## Data excerpts:
::::
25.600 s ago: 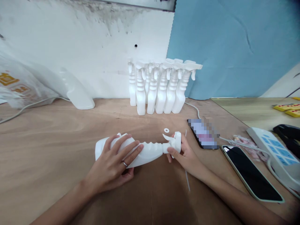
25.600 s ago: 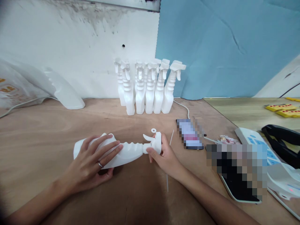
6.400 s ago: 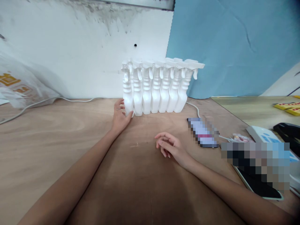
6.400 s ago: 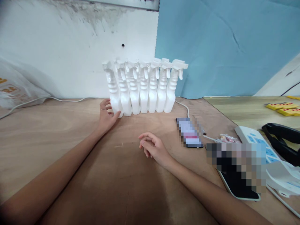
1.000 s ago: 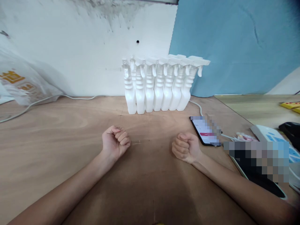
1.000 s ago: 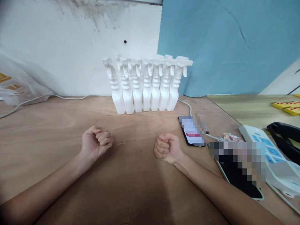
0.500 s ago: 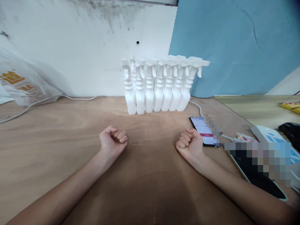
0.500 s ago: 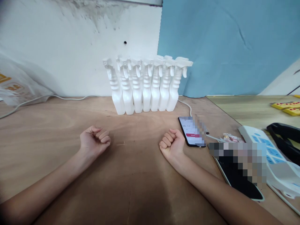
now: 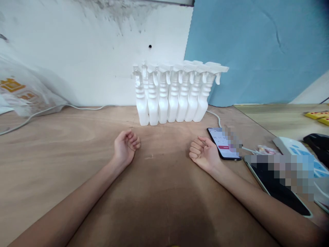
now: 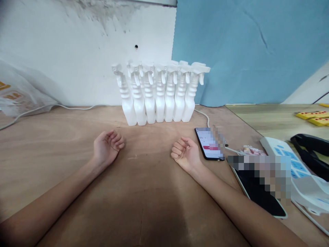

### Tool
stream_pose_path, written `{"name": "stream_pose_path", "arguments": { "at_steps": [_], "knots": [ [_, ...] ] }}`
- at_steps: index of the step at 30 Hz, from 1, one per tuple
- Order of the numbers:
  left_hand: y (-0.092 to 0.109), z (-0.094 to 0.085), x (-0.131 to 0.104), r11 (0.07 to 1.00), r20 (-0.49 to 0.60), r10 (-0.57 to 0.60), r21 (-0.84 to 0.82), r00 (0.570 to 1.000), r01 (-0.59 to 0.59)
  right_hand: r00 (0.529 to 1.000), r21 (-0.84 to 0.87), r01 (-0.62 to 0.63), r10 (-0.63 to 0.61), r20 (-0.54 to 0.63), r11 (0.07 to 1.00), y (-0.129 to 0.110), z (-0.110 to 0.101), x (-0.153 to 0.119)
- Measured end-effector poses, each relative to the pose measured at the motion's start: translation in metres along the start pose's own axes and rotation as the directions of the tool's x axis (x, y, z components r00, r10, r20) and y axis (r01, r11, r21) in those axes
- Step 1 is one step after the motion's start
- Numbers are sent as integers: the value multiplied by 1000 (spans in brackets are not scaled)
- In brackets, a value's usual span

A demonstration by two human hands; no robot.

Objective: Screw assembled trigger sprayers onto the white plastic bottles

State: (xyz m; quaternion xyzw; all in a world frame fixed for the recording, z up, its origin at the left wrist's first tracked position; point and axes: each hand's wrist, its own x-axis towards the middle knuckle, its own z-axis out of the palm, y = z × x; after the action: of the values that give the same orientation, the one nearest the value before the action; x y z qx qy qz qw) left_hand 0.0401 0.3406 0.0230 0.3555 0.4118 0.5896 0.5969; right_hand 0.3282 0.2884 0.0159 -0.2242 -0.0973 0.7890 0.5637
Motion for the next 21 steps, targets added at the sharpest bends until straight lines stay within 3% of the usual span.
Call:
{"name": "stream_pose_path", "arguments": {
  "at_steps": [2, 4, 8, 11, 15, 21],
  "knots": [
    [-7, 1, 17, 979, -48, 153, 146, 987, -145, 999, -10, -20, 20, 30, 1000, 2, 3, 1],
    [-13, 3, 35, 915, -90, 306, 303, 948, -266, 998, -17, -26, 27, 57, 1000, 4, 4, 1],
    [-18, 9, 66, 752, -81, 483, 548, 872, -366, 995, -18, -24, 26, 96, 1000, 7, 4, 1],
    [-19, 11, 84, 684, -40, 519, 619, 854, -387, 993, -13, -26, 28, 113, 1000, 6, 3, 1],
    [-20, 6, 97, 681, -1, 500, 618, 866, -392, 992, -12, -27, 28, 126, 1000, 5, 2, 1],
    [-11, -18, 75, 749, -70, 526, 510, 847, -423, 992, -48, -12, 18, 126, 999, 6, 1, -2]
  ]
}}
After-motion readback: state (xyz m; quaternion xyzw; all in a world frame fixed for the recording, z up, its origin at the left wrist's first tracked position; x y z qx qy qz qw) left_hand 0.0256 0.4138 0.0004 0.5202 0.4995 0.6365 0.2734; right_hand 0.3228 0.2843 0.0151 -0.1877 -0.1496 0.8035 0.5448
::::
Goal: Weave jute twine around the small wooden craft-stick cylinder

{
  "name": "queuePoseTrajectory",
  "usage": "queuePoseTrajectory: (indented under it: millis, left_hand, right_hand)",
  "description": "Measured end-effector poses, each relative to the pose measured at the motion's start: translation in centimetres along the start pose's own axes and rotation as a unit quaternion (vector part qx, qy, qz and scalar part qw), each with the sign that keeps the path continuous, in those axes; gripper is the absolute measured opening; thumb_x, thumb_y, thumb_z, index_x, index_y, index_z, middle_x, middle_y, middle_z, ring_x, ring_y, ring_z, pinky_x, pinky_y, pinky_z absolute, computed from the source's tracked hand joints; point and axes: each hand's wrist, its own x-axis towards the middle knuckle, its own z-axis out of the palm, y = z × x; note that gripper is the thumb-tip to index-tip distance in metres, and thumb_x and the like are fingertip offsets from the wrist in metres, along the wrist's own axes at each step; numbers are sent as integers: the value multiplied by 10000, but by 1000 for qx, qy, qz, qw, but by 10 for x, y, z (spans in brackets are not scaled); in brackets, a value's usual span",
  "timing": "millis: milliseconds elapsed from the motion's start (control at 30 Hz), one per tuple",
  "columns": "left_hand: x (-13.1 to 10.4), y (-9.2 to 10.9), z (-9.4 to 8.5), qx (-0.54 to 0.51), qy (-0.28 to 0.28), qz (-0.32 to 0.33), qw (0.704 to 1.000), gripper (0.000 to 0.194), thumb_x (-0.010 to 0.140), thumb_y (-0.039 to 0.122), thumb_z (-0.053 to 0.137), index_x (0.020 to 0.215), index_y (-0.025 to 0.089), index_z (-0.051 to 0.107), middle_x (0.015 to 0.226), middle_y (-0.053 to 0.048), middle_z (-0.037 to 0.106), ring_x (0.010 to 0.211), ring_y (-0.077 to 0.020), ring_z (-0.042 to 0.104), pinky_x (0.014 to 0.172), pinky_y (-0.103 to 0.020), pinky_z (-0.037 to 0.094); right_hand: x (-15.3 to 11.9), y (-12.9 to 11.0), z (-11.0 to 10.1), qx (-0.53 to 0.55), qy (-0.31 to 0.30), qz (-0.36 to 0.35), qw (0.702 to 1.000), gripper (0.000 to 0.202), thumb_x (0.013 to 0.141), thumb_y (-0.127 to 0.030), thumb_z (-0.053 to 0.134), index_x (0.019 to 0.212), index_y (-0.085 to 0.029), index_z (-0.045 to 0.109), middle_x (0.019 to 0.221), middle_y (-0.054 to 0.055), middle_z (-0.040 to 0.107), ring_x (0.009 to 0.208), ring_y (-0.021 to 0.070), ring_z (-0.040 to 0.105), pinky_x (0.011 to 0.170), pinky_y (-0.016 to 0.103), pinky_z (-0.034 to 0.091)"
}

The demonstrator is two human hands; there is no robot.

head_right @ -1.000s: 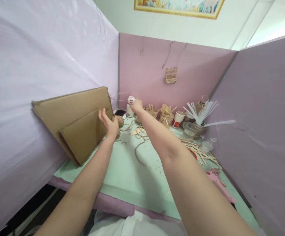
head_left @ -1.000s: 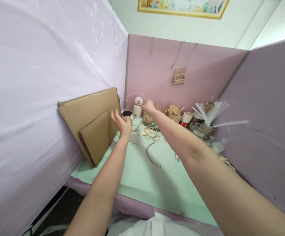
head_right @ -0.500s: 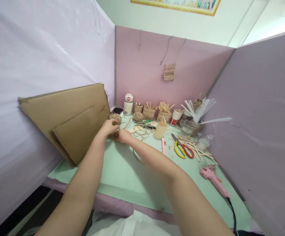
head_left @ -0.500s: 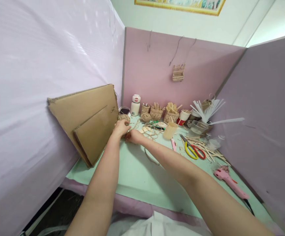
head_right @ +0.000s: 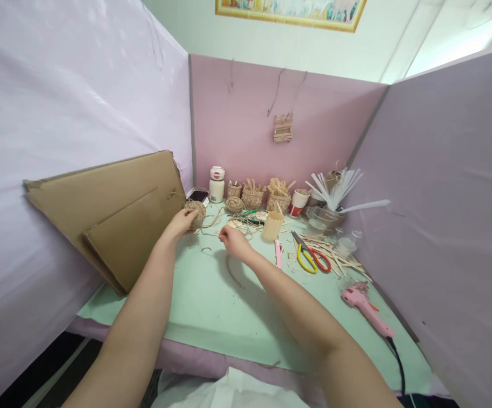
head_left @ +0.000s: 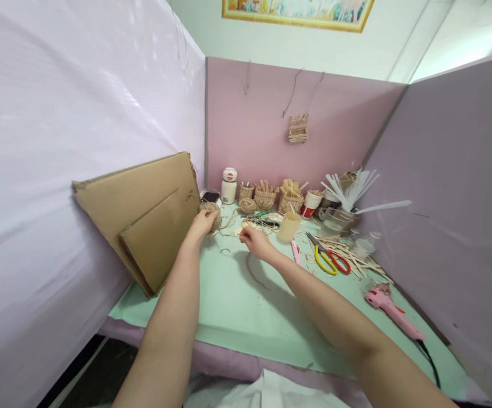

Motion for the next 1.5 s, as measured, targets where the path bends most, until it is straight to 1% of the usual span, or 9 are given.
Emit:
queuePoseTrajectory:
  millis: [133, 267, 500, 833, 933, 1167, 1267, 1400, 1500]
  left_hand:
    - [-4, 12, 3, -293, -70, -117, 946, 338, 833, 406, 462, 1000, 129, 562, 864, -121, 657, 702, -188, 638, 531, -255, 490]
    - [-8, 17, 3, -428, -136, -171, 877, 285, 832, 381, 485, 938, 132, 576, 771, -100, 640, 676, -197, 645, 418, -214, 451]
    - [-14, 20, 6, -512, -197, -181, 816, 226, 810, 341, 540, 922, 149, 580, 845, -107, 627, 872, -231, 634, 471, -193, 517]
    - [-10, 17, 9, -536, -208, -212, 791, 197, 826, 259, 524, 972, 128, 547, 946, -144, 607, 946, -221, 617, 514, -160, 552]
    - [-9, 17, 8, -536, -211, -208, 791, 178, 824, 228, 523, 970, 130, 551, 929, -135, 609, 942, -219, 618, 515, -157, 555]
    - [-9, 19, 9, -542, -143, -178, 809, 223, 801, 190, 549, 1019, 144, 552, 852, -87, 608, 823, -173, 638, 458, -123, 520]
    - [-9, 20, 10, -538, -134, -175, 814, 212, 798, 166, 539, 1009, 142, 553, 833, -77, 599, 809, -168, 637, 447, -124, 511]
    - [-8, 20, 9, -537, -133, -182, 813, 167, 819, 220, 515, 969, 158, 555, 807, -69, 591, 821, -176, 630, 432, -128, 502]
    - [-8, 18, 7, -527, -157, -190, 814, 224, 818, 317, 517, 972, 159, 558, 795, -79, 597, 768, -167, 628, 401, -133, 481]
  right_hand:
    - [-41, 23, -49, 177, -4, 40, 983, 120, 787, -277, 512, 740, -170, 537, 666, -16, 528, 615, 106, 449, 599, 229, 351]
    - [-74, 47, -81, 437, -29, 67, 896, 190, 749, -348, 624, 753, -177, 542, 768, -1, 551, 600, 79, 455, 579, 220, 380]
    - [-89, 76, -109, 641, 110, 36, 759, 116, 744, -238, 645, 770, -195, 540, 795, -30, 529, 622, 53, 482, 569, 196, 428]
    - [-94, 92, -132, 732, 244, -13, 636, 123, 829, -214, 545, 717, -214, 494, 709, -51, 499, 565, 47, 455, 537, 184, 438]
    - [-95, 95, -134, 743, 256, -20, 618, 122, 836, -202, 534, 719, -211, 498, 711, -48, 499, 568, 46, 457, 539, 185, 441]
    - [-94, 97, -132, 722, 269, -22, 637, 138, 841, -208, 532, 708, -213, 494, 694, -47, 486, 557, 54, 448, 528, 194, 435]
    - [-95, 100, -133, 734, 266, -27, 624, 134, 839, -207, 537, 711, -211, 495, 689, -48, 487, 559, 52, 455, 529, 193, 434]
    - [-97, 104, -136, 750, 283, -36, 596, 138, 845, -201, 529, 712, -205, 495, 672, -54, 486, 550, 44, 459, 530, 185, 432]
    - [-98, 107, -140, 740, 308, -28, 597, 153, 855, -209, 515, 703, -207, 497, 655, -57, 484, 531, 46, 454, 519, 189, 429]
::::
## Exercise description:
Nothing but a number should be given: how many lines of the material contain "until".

## Solution to this task:
2